CARL Hooper may well have reason to rejoice a couple of days down the track, with his batsmen having placed the West Indies into a position from which they are likely to win the Test series against India by the odd win of three. But the West Indies skipper will not be able to forget the words he used to explain away the defeat in Guyana, when his team failed to reach a target of just over 322, a total which they could have well attained with ease.
Hooper has for a long time seemed almost absent in spirit while leading the team. Defeat does not seem to faze him - he always has some kind of explanation for it and most of the time he does not take any personal responsibility. His comments after the second Test defeat, made in a column written for the Indian news agency, Press Trust of India, squarely laid the responsibility for the defeat at the feet of Brian Lara and Shivnarine Chanderpaul.
According to Hooper, Lara was extremely nervous at the start of the play on the final day when the West Indies resumed at 131 for two, needing a further 191 for victory. What the skipper failed to mention was his own failure to come to terms with the conditions and play a match-winning innings. He is the senior as far as years go, and also as far as Test experience goes.

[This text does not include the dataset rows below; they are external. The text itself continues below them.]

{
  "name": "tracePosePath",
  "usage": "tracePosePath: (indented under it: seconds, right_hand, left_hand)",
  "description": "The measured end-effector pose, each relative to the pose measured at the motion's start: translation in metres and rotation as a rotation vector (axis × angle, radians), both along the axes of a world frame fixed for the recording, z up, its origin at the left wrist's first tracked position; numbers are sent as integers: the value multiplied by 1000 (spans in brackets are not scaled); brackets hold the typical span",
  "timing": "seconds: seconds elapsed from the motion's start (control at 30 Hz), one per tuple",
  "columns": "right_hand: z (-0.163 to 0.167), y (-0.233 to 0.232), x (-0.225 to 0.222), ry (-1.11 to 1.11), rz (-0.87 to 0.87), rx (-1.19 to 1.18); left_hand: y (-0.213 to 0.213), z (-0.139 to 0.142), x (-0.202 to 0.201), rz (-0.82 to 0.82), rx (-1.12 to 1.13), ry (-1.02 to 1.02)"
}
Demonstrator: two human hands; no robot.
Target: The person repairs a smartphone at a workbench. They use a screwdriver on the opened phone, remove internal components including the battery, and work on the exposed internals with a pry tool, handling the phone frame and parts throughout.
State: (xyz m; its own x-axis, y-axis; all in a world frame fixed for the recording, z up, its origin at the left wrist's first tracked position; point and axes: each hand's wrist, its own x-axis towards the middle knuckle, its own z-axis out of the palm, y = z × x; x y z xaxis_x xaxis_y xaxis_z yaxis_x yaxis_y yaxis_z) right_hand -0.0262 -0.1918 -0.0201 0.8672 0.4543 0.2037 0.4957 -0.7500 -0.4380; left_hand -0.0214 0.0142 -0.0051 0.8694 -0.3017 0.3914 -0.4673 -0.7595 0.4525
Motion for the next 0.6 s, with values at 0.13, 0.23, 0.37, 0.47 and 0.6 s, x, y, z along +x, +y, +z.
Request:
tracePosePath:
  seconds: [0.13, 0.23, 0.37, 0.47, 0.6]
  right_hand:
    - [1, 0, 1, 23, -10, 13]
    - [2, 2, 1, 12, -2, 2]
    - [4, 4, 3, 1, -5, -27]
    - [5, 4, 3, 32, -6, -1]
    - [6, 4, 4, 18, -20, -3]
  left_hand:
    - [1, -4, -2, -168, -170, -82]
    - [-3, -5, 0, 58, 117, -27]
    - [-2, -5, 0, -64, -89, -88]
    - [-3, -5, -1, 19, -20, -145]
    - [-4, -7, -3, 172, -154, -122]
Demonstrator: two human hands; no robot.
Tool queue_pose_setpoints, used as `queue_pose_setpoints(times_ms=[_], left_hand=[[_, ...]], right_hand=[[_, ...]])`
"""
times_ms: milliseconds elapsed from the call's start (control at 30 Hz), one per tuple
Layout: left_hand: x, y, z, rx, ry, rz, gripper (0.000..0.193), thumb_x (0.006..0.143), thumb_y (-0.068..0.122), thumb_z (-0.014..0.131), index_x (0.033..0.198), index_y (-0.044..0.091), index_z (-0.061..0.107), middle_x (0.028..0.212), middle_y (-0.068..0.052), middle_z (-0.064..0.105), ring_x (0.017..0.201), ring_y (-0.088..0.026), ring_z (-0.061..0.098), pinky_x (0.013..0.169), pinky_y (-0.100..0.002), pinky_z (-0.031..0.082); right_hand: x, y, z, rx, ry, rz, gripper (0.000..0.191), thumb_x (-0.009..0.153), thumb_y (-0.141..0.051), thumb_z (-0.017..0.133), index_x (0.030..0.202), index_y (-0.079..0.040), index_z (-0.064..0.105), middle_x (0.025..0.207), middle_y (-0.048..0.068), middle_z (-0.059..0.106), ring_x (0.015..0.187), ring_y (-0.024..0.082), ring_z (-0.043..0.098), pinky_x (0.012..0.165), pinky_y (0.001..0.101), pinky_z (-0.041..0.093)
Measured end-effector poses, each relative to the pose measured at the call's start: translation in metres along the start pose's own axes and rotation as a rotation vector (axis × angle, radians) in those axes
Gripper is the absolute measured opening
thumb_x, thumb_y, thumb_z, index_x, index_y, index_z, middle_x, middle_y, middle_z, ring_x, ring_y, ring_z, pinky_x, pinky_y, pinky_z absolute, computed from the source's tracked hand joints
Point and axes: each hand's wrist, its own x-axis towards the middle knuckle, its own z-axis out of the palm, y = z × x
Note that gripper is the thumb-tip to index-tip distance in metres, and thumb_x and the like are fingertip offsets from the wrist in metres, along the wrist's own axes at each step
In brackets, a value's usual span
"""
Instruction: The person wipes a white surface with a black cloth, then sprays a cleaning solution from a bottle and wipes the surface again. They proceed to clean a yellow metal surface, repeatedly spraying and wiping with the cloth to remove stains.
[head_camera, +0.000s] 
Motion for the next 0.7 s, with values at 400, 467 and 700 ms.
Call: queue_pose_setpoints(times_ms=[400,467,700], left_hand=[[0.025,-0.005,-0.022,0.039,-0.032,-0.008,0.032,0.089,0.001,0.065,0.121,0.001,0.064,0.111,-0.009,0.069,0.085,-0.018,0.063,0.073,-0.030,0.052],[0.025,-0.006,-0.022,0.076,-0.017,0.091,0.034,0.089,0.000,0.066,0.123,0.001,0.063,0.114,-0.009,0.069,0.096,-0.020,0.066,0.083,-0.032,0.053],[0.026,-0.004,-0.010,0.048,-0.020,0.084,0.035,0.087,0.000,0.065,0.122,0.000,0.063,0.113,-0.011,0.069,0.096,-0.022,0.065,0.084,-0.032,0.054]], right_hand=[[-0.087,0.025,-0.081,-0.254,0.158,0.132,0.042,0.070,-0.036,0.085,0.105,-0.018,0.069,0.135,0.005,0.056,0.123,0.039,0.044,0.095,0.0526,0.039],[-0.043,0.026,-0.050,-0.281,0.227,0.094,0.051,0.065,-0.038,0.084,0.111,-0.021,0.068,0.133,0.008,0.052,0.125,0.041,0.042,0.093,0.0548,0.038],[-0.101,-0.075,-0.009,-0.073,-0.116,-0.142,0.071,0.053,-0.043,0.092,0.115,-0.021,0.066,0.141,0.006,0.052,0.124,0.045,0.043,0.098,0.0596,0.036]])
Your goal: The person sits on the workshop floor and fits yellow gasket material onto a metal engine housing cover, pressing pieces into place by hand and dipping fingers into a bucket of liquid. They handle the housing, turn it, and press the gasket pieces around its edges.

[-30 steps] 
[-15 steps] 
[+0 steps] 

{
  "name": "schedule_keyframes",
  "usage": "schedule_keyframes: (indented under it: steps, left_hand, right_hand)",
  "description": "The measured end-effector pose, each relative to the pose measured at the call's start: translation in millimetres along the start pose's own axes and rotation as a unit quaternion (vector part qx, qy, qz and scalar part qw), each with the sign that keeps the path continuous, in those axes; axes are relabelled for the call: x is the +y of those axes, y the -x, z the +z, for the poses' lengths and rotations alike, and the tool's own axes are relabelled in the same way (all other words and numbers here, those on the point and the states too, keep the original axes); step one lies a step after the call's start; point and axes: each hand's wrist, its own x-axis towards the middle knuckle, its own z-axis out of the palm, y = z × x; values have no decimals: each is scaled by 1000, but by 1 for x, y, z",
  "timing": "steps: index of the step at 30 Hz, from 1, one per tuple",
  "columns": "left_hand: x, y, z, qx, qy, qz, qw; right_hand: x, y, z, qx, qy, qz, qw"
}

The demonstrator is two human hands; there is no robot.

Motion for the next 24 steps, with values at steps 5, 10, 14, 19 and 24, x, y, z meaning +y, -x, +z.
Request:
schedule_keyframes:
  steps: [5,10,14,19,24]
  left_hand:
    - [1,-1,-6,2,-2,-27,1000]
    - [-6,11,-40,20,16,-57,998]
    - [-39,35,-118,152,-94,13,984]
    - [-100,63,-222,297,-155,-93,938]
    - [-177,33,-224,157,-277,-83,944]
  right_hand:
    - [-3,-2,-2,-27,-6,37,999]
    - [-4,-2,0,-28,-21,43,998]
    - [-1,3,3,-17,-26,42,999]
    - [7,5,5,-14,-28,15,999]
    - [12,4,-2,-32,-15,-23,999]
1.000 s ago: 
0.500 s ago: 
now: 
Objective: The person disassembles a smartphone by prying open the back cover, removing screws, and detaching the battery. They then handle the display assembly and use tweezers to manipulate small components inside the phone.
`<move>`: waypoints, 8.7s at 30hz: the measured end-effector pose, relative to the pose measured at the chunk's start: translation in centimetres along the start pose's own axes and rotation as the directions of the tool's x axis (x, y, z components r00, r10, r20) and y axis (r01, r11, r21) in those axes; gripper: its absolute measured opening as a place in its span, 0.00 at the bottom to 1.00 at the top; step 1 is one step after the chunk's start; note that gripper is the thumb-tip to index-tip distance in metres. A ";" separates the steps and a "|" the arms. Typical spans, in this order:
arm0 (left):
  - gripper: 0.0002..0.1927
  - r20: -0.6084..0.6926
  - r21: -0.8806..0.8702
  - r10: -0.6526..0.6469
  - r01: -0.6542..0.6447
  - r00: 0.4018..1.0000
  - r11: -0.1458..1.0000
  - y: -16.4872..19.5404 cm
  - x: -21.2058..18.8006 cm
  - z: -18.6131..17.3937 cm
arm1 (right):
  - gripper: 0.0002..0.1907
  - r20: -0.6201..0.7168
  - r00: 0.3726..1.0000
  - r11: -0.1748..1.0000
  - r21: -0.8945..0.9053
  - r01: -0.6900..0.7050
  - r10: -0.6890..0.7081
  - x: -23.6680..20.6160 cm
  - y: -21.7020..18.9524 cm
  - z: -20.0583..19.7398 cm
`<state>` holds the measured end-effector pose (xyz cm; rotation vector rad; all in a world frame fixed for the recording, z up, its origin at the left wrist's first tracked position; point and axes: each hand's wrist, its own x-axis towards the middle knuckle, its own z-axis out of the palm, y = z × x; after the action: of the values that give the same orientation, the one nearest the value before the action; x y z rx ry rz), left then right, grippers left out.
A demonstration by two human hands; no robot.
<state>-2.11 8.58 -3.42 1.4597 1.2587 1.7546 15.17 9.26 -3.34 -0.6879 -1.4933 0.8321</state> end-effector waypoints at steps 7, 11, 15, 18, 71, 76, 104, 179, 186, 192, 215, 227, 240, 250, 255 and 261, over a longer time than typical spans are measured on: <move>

He has the ability - though he appears almost loath to display his talents at times.
So Lara was nervous, and Hooper says he knew inside that the Trinidadian would probably fall sooner rather than later to one of the Indian bowlers. When Hooper himself contributed only a beggarly 22, who is he to make such statements? He did not comment on his own failure - it was apparently par for the course.
And then he turned on Chanderpaul, the man who made 67 not out, the man who could have, if he had had support from the tailenders, taken the West Indies to an undeserving victory. Yes, Hooper had the audacity to write that he advised Chanderpaul to play carefully and try to carry the team along to the target. All the while, the skipper, with the miserable score of 22 against his name, was sitting in the pavilion.
It strikes one as extremely funny that Hooper can expect to continue to occupy the post of skipper, retain the respect of his team, and continue making inane comments such as these. In fact, he had opted to bat last in this Test. And when it came to an eminently gettable 322, the man failed. Yet he had the gall to lay the blame on others. And people still keep wondering why the West Indies continue to fare miserably in world cricket.